• [Given information]:
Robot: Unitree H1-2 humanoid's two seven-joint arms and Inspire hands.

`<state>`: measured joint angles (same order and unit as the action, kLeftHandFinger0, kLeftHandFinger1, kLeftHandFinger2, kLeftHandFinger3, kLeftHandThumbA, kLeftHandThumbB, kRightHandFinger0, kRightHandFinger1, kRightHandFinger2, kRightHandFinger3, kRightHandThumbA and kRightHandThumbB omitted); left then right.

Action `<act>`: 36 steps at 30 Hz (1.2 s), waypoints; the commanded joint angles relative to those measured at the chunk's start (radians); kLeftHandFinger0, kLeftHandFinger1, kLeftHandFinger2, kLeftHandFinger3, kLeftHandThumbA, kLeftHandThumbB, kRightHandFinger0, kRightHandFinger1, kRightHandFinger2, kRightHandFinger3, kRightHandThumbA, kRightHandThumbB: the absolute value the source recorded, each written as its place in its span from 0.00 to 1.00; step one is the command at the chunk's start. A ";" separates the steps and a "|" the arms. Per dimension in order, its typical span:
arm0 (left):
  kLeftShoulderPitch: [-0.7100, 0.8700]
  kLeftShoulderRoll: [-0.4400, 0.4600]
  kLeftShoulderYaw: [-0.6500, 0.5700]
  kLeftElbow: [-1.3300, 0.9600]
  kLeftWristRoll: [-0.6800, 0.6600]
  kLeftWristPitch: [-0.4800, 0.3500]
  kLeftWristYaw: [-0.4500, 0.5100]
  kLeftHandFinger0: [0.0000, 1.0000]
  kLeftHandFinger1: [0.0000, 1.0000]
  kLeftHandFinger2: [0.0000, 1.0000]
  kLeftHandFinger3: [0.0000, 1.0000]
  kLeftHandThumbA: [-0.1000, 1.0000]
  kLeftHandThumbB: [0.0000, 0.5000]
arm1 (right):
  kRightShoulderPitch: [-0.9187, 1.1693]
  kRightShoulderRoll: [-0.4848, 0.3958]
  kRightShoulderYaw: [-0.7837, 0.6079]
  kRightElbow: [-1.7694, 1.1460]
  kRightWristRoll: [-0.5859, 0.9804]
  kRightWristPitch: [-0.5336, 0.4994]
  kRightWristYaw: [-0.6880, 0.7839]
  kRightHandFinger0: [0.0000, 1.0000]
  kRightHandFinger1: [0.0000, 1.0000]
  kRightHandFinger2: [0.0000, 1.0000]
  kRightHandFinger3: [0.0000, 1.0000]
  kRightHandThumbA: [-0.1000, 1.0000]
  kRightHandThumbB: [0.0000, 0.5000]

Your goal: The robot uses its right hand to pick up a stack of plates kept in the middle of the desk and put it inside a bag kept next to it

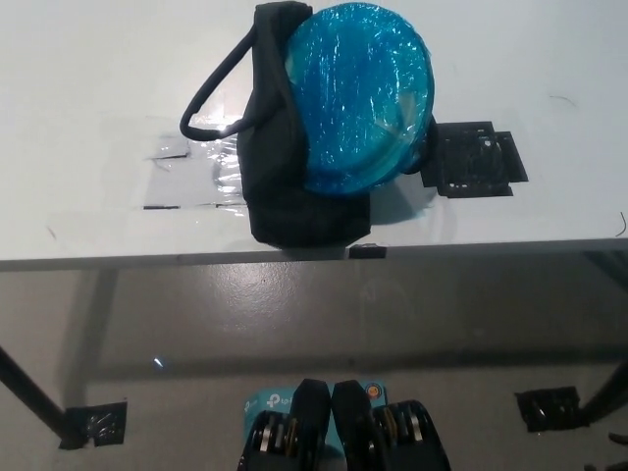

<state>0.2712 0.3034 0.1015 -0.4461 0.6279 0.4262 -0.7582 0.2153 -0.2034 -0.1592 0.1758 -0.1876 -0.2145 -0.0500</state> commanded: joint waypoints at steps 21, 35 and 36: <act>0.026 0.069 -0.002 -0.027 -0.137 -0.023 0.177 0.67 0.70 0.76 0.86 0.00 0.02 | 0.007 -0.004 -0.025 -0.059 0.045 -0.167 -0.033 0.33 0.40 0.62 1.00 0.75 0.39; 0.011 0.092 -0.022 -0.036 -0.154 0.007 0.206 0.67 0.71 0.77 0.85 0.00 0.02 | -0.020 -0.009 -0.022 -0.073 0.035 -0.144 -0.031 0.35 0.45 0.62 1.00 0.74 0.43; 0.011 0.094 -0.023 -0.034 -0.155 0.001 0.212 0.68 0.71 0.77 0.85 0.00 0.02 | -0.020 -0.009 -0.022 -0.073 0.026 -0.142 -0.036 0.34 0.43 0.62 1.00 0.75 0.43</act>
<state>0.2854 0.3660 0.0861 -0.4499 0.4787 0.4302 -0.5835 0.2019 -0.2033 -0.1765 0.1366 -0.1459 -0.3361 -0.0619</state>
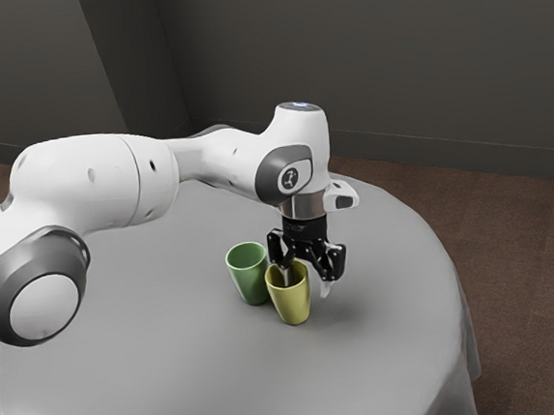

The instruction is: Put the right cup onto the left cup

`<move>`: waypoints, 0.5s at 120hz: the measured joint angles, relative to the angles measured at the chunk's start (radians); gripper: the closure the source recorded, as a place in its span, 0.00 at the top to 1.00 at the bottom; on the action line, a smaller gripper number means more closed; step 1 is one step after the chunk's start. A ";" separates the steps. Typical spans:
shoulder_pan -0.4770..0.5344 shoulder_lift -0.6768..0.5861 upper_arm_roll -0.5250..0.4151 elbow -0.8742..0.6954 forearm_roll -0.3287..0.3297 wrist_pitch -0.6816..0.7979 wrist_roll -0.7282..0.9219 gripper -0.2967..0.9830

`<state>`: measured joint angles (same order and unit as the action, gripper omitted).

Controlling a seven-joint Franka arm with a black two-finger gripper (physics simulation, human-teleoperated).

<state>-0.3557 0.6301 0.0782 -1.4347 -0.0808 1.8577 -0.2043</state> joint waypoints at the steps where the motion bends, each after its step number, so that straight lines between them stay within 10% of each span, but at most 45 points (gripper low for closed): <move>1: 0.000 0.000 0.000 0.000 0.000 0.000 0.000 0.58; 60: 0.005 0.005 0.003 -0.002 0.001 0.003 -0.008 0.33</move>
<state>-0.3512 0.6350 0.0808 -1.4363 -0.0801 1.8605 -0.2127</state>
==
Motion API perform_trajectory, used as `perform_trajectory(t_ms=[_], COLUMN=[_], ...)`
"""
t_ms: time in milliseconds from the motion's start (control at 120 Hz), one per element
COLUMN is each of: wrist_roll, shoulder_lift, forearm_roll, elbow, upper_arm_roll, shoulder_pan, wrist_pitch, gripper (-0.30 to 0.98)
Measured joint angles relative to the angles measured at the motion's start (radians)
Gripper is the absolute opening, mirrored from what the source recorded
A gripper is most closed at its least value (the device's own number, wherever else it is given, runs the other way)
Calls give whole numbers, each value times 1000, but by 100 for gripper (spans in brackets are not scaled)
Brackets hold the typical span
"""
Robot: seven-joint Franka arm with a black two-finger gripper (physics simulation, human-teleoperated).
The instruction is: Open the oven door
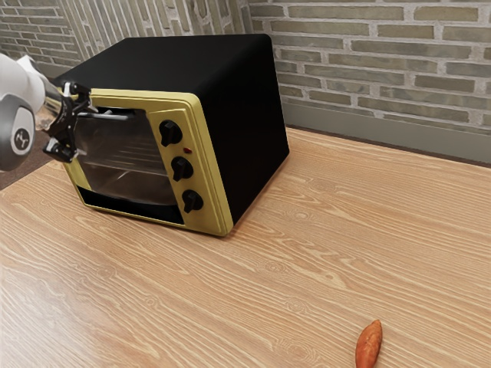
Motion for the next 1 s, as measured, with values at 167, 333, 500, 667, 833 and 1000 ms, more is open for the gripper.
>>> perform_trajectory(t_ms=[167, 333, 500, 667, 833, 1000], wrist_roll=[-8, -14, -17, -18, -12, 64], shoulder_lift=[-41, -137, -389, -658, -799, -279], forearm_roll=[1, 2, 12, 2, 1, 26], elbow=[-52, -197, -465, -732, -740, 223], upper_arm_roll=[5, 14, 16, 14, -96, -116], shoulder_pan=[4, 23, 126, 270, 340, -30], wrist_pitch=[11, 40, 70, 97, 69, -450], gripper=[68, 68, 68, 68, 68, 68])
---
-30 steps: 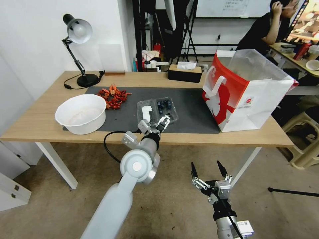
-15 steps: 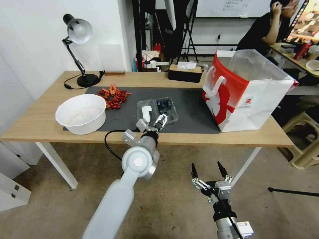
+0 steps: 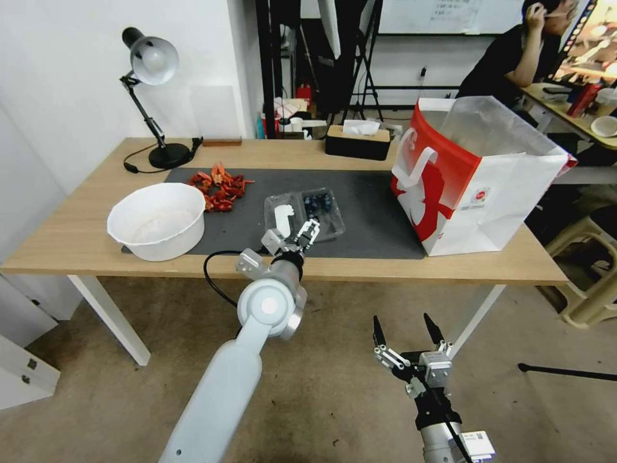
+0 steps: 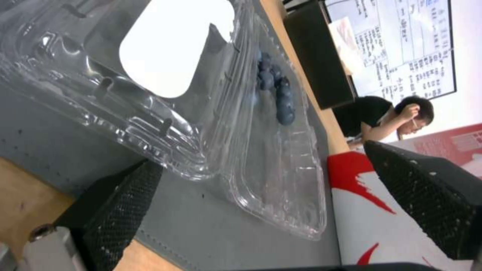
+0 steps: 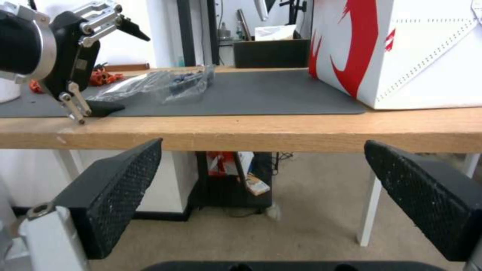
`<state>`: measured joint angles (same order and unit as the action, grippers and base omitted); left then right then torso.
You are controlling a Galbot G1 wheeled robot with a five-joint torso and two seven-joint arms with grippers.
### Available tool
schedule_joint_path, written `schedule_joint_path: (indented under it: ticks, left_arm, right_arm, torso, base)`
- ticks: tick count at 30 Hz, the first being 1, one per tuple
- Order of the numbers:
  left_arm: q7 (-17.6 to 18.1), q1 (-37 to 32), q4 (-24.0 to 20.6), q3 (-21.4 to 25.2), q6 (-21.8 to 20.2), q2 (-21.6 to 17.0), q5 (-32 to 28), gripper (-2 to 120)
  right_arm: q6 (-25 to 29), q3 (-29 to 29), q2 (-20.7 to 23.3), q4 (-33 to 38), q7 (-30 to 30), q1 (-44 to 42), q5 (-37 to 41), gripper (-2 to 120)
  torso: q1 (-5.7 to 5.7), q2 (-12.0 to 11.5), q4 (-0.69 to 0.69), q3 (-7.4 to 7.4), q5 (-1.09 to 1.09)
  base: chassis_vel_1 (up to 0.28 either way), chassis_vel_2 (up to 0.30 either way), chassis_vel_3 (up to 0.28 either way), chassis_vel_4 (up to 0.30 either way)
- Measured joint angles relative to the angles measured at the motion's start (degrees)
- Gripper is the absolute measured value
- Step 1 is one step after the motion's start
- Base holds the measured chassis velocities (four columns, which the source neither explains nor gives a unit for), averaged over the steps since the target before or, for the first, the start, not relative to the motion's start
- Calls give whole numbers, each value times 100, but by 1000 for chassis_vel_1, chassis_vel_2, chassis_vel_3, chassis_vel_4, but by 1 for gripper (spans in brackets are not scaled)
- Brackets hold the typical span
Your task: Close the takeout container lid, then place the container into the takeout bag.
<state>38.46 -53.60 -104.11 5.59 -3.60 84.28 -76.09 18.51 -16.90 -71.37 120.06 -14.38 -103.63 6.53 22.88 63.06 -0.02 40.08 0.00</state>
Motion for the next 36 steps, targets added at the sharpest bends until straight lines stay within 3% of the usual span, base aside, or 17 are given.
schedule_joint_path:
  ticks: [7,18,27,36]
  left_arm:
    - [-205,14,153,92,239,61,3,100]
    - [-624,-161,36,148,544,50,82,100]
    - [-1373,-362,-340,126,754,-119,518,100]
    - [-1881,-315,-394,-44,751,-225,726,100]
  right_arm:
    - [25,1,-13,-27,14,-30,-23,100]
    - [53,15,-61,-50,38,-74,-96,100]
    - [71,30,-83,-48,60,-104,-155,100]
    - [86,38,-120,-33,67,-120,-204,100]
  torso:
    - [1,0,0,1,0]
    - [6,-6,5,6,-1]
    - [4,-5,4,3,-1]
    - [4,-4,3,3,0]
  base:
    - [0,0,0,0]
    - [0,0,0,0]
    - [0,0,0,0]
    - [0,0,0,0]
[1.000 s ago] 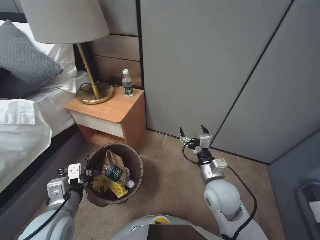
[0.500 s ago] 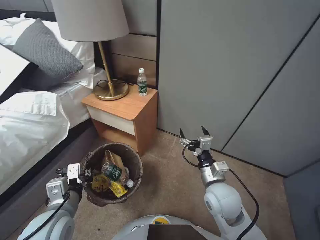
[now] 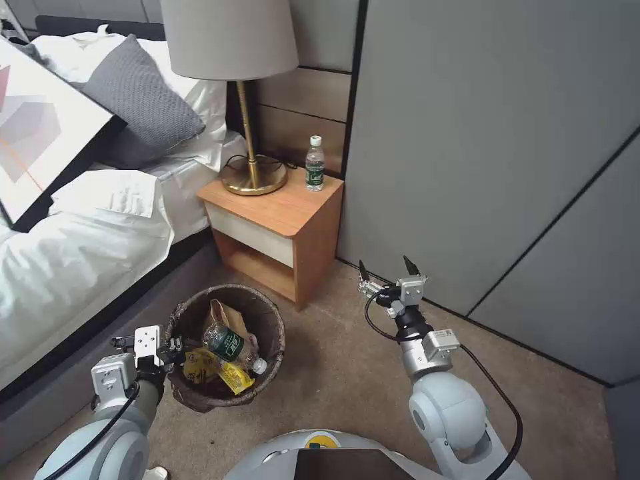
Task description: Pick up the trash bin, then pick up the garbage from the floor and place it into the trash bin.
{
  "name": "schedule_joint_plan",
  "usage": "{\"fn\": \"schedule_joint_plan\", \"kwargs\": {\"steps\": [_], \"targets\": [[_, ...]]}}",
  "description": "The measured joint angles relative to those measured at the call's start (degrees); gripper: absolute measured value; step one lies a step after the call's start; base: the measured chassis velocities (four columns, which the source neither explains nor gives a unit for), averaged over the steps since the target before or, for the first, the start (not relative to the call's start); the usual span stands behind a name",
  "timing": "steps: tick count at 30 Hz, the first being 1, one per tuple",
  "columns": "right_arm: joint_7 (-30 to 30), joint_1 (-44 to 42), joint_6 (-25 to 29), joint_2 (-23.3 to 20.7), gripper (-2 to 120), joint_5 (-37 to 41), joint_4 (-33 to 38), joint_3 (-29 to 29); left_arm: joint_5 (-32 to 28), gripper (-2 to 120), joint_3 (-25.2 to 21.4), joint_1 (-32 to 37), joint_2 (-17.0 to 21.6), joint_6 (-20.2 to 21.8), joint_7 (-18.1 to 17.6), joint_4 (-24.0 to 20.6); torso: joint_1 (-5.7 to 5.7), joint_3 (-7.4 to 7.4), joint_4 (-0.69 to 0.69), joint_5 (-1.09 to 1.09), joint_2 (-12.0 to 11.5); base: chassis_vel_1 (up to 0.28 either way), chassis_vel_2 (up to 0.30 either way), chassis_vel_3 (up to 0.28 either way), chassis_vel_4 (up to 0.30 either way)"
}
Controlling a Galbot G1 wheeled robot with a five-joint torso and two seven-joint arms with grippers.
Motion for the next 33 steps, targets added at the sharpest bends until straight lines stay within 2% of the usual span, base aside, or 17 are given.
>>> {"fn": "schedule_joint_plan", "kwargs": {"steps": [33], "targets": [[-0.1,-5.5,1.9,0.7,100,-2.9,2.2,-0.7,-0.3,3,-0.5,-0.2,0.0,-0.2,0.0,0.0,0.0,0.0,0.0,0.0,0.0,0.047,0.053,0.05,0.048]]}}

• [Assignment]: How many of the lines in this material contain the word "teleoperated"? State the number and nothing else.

• [Exercise result]: 2